Transgene Induced HIV-Associated Nephropathy

转基因诱发的 HIV 相关肾病

• 批准号: 6696131
• 负责人: VINCENT H GATTONE
• 金额: $ 21.74万
• 依托单位: INDIANA UNIV-PURDUE UNIV AT INDIANAPOLIS
• 依托单位国家: 美国
• 财政年份: 2003
• 资助国家: 美国
• 起止时间: 2003-07-01 至 2005-04-30
• 项目状态: 已结题
• 来源: https://reporter.nih.gov/project-details/6696131
• 关键词: AIDS; African American; cellular pathology; gene targeting; genetic strain; genetic susceptibility; genetically modified animals; glomerulosclerosis; immunocytochemistry; kidney disorder; laboratory rat; molecular pathology; pathologic process; phenotype; quantitative trait loci; racial /ethnic difference; tissue /cell culture; virus cytopathogenic effect

DESCRIPTION (provided by applicant): Human Immunodeficiency Virus Associated Nephropathy (HIVAN) is a devastating complication of HIV-1infection in African-Americans. The pathology of HIVAN includes a focal segmental glomerulosclerosis (FSGS) as well as tubulo interstitial changes (microcysts and chronic inflammatory infiltrate) although FSGS correlates best with the loss of renal function. Little is known regarding the pathogenesis of HIVAN, which is due to the paucity of models with which to evaluate the early stages of the condition. We believe that both infectious and transgene-induced models of HIVAN are needed to provide the necessary understanding of HIVAN to develop interventional therapies. Recent data clearly suggest HIVAN is caused by the infection of renal epithelia by HIV. The infection of the glomerular epithelial cells (GECs), which controls glomerular filtration, is thought to play a critical role in the development of HIVAN by inducing a dedifferentiation of these highly specialized cells. We hypothesize that the expression of HIV proteins such as Tat and Env stimulate this phenotypic change in GECs, which results in the development of FSGS. Recently, a new rat HIV-transgenic model that develops glomerulosclerosis was described. In the present application we aim to: 1) characterize the developmental stages of the FSGS in these rats at both a morphological and molecular level; 2) identify modifier gene loci that may provide insight into the obvious racial predilection of HIVAN in African-Americans; and 3) identify factors that might contribute to the progression of HIVAN by developing a GEC culture assay system in which we can assess both HIV gene expression and changes in the GEC phenotype. By studying this HIV-transgenic rat, we should be able to identify additional factors that contribute to the HIV-induced phenotype in GECs and provide new information that will lead to a rational treatment for HIVAN.
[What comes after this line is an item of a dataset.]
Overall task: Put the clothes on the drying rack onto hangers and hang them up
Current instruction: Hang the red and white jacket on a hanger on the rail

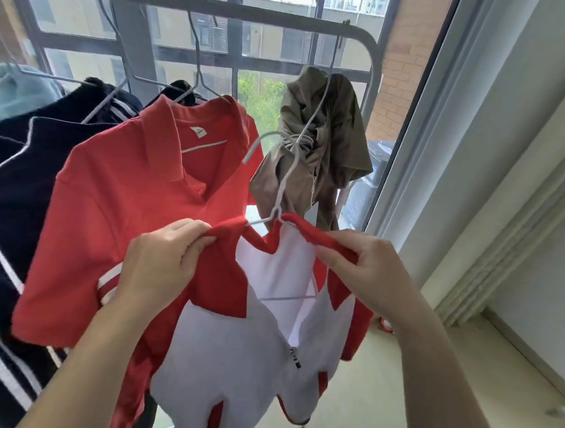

描述（由申请人提供）：人类免疫缺陷病毒相关肾病 (HIVAN) 是非洲裔美国人感染 HIV-1 的一种毁灭性并发症。 HIVAN 的病理包括局灶节段性肾小球硬化 (FSGS) 以及肾小管间质改变（微囊和慢性炎症浸润），尽管 FSGS 与肾功能丧失的相关性最好。由于缺乏评估该病早期阶段的模型，人们对 HIVAN 的发病机制知之甚少。我们认为，需要感染性和转基因诱导的 HIVAN 模型来提供对 HIVAN 的必要了解，以开发介入疗法。最近的数据明确表明 HIVAN 是由 HIV 感染肾上皮细胞引起的。控制肾小球滤过的肾小球上皮细胞 (GEC) 的感染被认为通过诱导这些高度特化的细胞去分化，在 HIVAN 的发展中发挥关键作用。我们假设 HIV 蛋白（如 Tat 和 Env）的表达刺激 GEC 的这种表型变化，从而导致 FSGS 的发展。最近，描述了一种出现肾小球硬化症的新的大鼠 HIV 转基因模型。在本申请中，我们的目标是：1）在形态学和分子水平上表征这些大鼠中 FSGS 的发育阶段； 2) 确定修饰基因位点，可以深入了解非裔美国人中 HIVAN 的明显种族偏好； 3) 通过开发 GEC 培养测定系统来确定可能导致 HIVAN 进展的因素，在该系统中我们可以评估 HIV 基因表达和 GEC 表型的变化。通过研究这种 HIV 转基因大鼠，我们应该能够确定导致 GEC 中 HIV 诱导表型的其他因素，并提供新的信息，从而对 HIVAN 进行合理的治疗。